The optical pickup apparatus for multi-track scanning preferably includes a collimating lens (not shown) for converting divergent light incident between the light source 60 and the disk 50 into parallel light. Further, it is preferable to further include an astigmatic lens 85 on the optical path between the optical path changing means 75 and the photodetector 90. This astigmatism lens 85 is a generally semi-cylindrical lens so that when a distance between the objective lens 80 and the disk 50 is on-focus, a circular beam is formed on the photodetector 90, The elliptical beam is formed.

The optical pick-up apparatus thus provided can scan a plurality of tracks, for example, the first, second and third track positions 200a, 200b and 200c, which are simultaneously recorded and reproduced when the disc 50 is rotated Information is recorded and / or reproduced. Therefore, the information processing speed can be improved without greatly depending on the rotation speed of the spindle motor 55. Herein, information recording and / or reproducing can be performed in units of the number of tracks scanned at the same time so that the light emitted from the light source 60 does not scan the same track in a duplicated manner according to the rotation of the disk 50.

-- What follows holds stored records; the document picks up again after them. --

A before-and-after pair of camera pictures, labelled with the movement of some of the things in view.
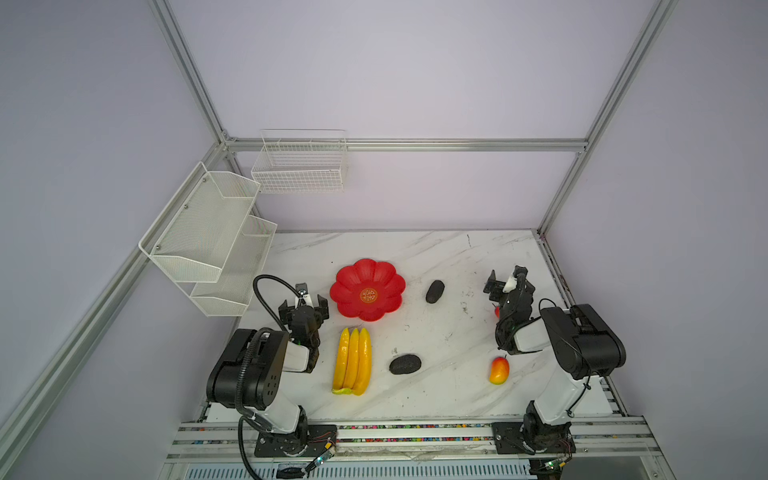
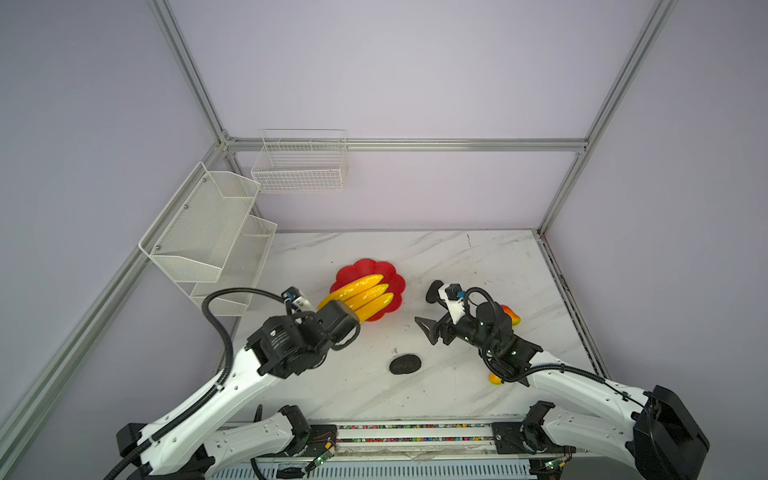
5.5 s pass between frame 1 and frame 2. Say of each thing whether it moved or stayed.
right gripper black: moved
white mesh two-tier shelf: stayed
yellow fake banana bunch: moved
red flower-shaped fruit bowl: stayed

Therefore, the optical pick-up apparatus according to the present invention as described above is provided with at least one grating for diffracting light in the radial direction of the disc so that light spots are concurrently formed on various tracks of the disc, Since multiple tracks can be scanned at the same time during rotation, the information processing speed can be greatly increased without increasing the rotational speed of the disk.

While the present invention has been particularly shown and described with reference to exemplary embodiments thereof, it is to be understood that the invention is not limited to the disclosed embodiments, but, on the contrary, is intended to cover various modifications and equivalent arrangements included within the spirit and scope of the invention. Therefore, the true scope of the present invention should be determined by the technical idea of the claims.

Claims (3)

A light source for generating and emitting light; Diffractive optical means for diffracting light incident from the light source side; Optical path changing means disposed on the optical path between the diffractive optical means and the disk for changing the traveling path of the incident light; An objective lens disposed on an optical path between the optical path changing means and the disk so as to converge light incident on the optical source side so as to be converged on a recording surface of the disk; And an optical detector for detecting light incident on the objective lens via the optical path changing means, the optical path being reflected from the disc, Wherein the diffractive optical means comprises: a first grating for diffracting incident light; And a second grating adapted to diffract each of the light diffracted in one direction by the first grating in a different direction so that a light spot is formed on at least two tracks of the disc, Wherein a plurality of the optical detectors are provided so as to correspond to the number of tracks to be scanned so as to be able to receive the light reflected from the tracks of the disk, respectively. The optical pickup apparatus of claim 1, wherein the first and second gratings are arranged so that their grating directions are orthogonal to each other. 2. The optical disc apparatus according to claim 1, wherein at least one of the plurality of photodetectors comprises at least two dividing plates for photoelectrically converting the track error signal and the focus error signal of the disc, An optical pickup device for track scanning.